Friday, January 31, 2014

Bitcoin Lecture Panel, Glasgow University, 30 January 2014


Lecturer: Michael Parsons (chartered accountant, banker)

Bitcoin is decentralised digital (non-fiat) currency. It is driven by a reaction to three separate developments: centralised monetary authority; diminishing financial privacy; dominant legacy infrastructure. Dominant fiat currencies traded in the bitcoin marketplace are USD and CNY. Mining difficulty has exploded in the past year, along with the bitcoin exchange rate. Bitcoin is electronically equivalent to cash or gold and can be stolen (via hacking).

Lowdown on software, payment processing options, and regulatory issues (especially regarding bitcoin exchanges).

Bitcoin is a currency, commodity, store of value and payment network – a non-political unit of account. While it may present competition to fiat currencies, it does not automatically replace them and could easily be used in tandem with them, as today. Why should the State have/enforce a monopoly on money? Fiat is debt printed out of thin air, with no limits.

UK context – The Bitcoin ecosystem would benefit from a UK regulated exchange “anchor” to provide world-class security and develop mainstream usability and acceptance. And, better to have Bitcoin exchange transfers on the inside rather than (unregulated) outside. (eBay will allow classified bitcoin sales Q1/2014.)

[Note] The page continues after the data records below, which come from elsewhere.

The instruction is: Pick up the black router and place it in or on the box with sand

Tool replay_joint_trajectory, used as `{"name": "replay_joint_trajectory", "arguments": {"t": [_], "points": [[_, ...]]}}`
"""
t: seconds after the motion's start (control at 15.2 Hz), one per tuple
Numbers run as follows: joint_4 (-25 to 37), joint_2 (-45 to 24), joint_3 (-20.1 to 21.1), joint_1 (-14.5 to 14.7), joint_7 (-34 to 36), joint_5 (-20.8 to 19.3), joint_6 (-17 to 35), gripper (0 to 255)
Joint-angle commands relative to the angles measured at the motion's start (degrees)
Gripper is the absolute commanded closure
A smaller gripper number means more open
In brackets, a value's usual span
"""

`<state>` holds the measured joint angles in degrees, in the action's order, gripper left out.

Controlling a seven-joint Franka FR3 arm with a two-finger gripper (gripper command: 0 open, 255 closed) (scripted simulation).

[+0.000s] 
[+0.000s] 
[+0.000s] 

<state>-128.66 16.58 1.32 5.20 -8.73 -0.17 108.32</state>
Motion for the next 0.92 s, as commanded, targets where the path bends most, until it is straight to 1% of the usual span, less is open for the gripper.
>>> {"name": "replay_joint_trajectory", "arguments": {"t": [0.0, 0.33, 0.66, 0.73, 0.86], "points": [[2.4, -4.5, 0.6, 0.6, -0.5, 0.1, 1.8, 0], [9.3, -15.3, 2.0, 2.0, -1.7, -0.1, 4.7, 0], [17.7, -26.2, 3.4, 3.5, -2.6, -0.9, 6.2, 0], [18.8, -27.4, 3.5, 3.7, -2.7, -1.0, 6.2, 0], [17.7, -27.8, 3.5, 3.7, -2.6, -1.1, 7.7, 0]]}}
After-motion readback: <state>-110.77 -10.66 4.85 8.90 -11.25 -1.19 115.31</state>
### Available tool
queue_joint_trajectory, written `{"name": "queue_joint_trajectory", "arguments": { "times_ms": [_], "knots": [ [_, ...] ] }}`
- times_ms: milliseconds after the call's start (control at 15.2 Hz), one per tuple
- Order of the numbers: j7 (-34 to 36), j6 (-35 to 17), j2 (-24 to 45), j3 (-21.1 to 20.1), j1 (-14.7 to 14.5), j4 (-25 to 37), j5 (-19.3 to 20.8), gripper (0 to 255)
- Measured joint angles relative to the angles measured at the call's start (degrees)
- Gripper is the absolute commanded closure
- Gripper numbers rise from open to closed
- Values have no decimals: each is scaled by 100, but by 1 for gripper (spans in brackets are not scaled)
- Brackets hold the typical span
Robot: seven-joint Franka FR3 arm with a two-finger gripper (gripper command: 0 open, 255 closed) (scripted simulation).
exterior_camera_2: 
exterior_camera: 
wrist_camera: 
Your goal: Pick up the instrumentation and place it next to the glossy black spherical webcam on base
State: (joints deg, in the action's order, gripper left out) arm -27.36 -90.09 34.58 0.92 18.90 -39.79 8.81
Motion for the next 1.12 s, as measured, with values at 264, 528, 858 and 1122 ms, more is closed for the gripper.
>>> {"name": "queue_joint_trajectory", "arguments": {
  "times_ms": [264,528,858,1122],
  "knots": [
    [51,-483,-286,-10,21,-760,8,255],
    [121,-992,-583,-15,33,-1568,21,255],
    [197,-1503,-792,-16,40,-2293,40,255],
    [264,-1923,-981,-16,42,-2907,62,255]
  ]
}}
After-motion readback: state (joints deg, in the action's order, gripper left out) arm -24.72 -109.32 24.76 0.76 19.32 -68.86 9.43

Lecturer: Garrick Hileman (Adam Smith Society – University of Glasgow)

Bitcoin should not be dismissed as a passing fad. But there are real risks and reasons to consider as to why Bitcoin might not take over the world. Bitcoin investors obviously have vested interests in promoting the currency's use; are bullish.

Price increase makes bitcoin look like the biggest bubble ever; cryptocurrency is the most bullish commodity market ever. And who is Satoshi Nakamoto anyway?

Brings up Wörgl's Freigeld (non-fiat démurrage currency of the 1930s), and its “death by regulation”, whereby the Austrian Central Bank succeeded in getting it shut down in 1933. Non-fiat currencies can die three ways: “death by regulation” (the least common!), death by technology (e.g. merchant tokens became obsolete; can altcoins supersede bitcoin?) and death by insufficient demand (e.g. LETS, a UK-based barter system, though that has not completely died out).

The success of dogecoin highlights how people are seeking to form an emotional connection to currency and money. Dogecoin began as a joke but jumped more than 300% in price, and has an active development community.

Another hurdle for Bitcoin is that convenience trumps anonymity/pseudo-anonymity for most consumers. It seems that few women use Bitcoin at the moment.

The ability to speed up global remittances and reduce fees is a huge plus for Bitcoin.

Bitcoin is malleable – programmable money can be reprogrammed.


Lecturer: Javier Martí (bitcoinglobalinvestments.com)

We are at the end of an economic phase, Martí refers to this as “predatory capitalism” (really corporatism). Corruption and debt crises abound; banks are insolvent. Printed money = rising inflation, shows through in costs of basic staples. Economies are collapsing. Low-quality media not informing the public.

High unemployment (for multiple reasons, technological and otherwise) is the big deal.

Bailouts transfer wealth from the working/middle classes (“the 99%”) to the rich. Much of the privileged class is over fifty years old and “technologically illiterate”.

Banking system today is very weak and no economy is immune to possible crisis.

The main strength of bitcoin as a currency/money is its limited supply - ฿21 million cap. Paul Krugman knows “nothing” about bitcoin. Bitcoin, as programmable money, has tremendous versatile utility: dozens of possibilities.

Bitcoin can be stored in one's head and is “perfect” for growing the shadow economy (aka black market, free market, underground market, System D).

Capital could flow into bitcoin from PMs?

Government threats? Propaganda “Bitcoin is evil” and associated marketing campaigns; could be banned (will that be effective or not?) with potential confiscation (probably not effective or enforceable?). A government that is broke, however, will struggle to fund enforcement of such bans or anything else.

The Bitcoin network can theoretically be “51% attacked”, likewise any blockchain-based cryptocurrency. A competing crypto or black-swan event could theoretically kill Bitcoin.

The Bitcoin network requires the Internet to function, but should the Internet or the power grid fail, we face bigger problems than merely Bitcoin's functionality.

Because Bitcoin is open source, it really does not matter who Satoshi is.

Bitcointalk and Reddit could be conceived as “information points of failure”, centralised sources of information. There are also potential technical barriers to entry for new Bitcoin users.


Price is more or less irrelevant: Bitcoin is either a good idea, or it isn't. The black market reduces the risk of bitcoin price falling to zero.